My eye is on the horizon, not the hourly candle. In the weeks since the US House of Representatives unveiled its latest budget blueprint, I’ve watched the crypto Twitter timelines fill with noise about memecoins and layer-2 TVL milestones. Yet the signal that matters most for our market is playing out in a committee room on Capitol Hill, where a $950 billion budget proposal is facing the kind of internal revolt from Republican fiscal hawks that could reshape the liquidity landscape for risk assets, including Bitcoin and Ethereum.
I first encountered this dynamic in 2019, during the silence of the bust. I was an undergraduate in Copenhagen, watching ICOs collapse one by one, and I retreated from the noise to study behavioral economics and game theory. That period taught me that market cycles are not just about price movements; they are psychological shifts in global capital flow. Today, the budget fight is a psychological event as much as a fiscal one. The proposed spending, if it passes without significant cuts, would add to the national debt, pushing the 10-year Treasury yield higher. A rising yield, as any macro watcher knows, tightens financial conditions. It makes borrowing more expensive for everyone, from corporations to crypto funds. For an asset class that has traded with a beta of nearly 1.5 to the Nasdaq over the past two years, this is not good news.
Let me lay out the context clearly. The US government, like many others, operates on a knife’s edge of debt and spending. The budget bill in question includes provisions for defense, social programs, and various domestic initiatives. The problem is not the specific allocations, but the aggregate. The Congressional Budget Office has already warned that the current trajectory of deficit spending is unsustainable. The bond market, which is far more rational than most crypto traders, reacts to this by demanding higher yields to compensate for inflation and default risk. Higher yields mean lower present value for future cash flows, which is why growth stocks and unprofitable tech companies have been hammered in 2022 and 2023. Crypto, despite its narrative of being a hedge, has largely behaved as a risk-on asset during these periods.

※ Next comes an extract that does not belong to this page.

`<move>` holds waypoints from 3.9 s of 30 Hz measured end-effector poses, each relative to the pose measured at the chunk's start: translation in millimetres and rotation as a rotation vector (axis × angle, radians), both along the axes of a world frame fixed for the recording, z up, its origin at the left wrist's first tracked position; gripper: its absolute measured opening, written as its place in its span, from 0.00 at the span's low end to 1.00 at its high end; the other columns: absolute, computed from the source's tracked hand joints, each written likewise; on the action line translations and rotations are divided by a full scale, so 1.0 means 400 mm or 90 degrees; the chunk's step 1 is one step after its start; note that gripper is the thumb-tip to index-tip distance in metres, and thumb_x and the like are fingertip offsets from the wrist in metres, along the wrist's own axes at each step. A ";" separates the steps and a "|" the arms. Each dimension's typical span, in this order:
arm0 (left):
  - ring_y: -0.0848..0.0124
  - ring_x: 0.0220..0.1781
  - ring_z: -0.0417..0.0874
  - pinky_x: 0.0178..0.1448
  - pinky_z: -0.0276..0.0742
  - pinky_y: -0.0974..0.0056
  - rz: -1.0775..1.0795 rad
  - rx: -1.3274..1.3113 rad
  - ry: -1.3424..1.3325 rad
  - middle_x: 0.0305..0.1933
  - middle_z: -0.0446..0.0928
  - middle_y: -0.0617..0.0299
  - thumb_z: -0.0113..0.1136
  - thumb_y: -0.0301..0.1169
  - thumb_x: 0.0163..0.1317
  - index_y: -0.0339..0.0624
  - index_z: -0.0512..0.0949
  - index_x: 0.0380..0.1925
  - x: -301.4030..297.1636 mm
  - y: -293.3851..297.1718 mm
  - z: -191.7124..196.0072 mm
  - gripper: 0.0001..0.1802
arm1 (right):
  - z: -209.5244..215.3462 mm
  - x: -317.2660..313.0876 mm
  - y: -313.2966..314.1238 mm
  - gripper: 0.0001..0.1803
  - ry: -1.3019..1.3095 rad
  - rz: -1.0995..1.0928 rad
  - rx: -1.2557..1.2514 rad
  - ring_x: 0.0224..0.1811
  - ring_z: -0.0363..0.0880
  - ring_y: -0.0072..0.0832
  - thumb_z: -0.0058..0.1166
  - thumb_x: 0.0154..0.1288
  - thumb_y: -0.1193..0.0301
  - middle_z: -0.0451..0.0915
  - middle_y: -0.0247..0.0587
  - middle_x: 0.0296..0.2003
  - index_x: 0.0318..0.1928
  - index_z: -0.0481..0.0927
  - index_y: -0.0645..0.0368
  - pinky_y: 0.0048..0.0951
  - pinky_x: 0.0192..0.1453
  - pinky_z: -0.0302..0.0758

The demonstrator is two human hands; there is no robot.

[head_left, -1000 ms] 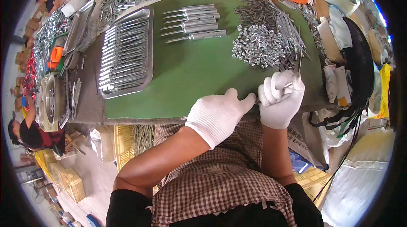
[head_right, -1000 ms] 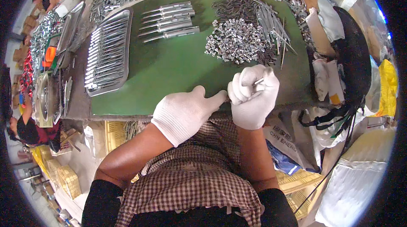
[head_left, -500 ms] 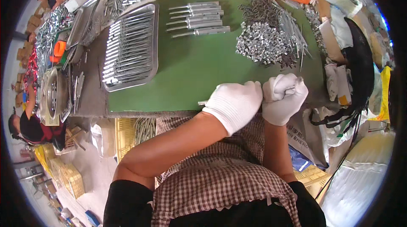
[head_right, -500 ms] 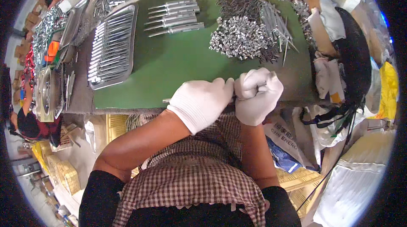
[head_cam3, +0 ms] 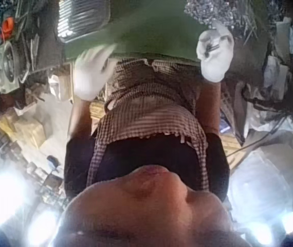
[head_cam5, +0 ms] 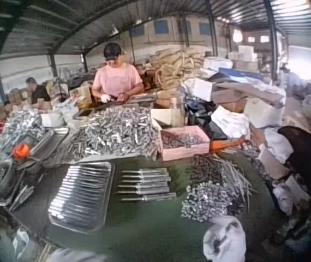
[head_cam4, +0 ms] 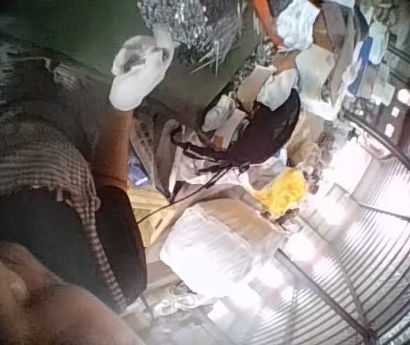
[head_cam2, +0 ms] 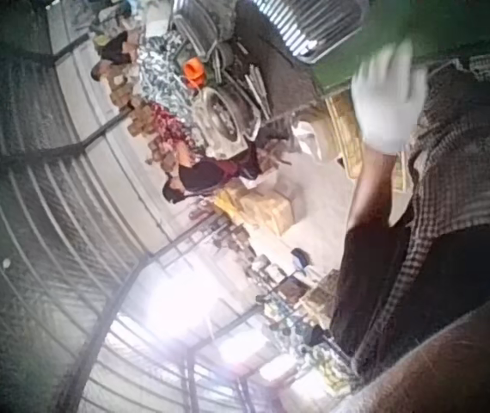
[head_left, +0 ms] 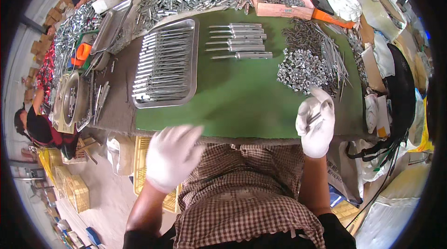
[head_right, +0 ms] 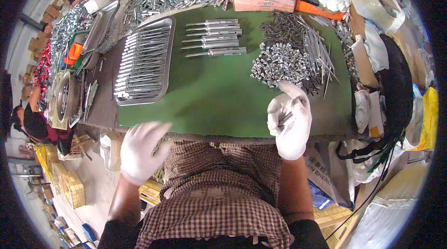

Now, the core of my analysis. Based on my experience modeling DeFi protocols in 2021, during the so-called DeFi Paradox, I learned that high-yield strategies often rely on infinite liquidity injections rather than genuine value creation. The same logic applies to macro. The current market is not driven by technology; it is driven by the expectation of liquidity. When the US government increases deficit spending, it typically stimulates the economy in the short term, but the long-term effect is higher interest rates as the market anticipates central bank tightening. We have seen this pattern before. In 2018, the Federal Reserve’s quantitative tightening coincided with a brutal crypto winter. In 2022, the tightening cycle triggered the collapse of Terra-Luna and FTX. The pattern is not random; it is structural.
But the contrarian angle is where this gets interesting. The market is already pricing in a significant amount of this risk. The 10-year yield has been oscillating between 4.2% and 4.5% for months. The crypto market, while sensitive, has shown signs of resilience. Bitcoin has been consolidating in a range between $60,000 and $70,000, suggesting that many weak hands have already been washed out. The bust was not an end, but a necessary pruning. However, the real blind spot is the psychological narrative. Many crypto enthusiasts believe that the market is “decoupling” from traditional finance. I hear this every year. In 2021, they said crypto would be a hedge against inflation. In 2022, they said it would be a hedge against bank failures. The data shows otherwise. Bitcoin’s 90-day correlation with the S&P 500 has remained above 0.5 for most of the last 18 months. A true decoupling would require a fundamental shift in how institutional investors treat the asset class, which has not yet materialized.
The takeaway is this: a sideways market is not a time for complacency; it is a time for positioning. If the US budget passes without meaningful deficit reduction, the resulting yield increase will likely lead to a sell-off in risk assets, including crypto. But if the Republican hawks succeed in cutting the budget significantly, we could see a relief rally. Either way, the cycle is determined by macro, not by the latest protocol. I learned this during the winter of disillusionment in 2022, when I retreated to a cabin in Jutland to reflect on the ethical implications of a system that failed to protect retail investors. The market will eventually recognize that the most important variable for the next bull run is global liquidity, not a new EIP or L2 solution. The regulators in Brussels and Washington are watching this fight, and they will use the outcome to shape their approach to stablecoins and DeFi. As an institutional key holder, I see this as the moment to accumulate selectively, focusing on assets with strong fundamentals that can survive a prolonged period of tight financial conditions.
To the reader waiting for direction: do not look at the hourly candles. Look at the bond market. Look at the budget process. The silence of the consolidation is where the smart money positions for the next move. The bust was not an end, but a necessary pruning. My eye is on the horizon, not the hourly candle.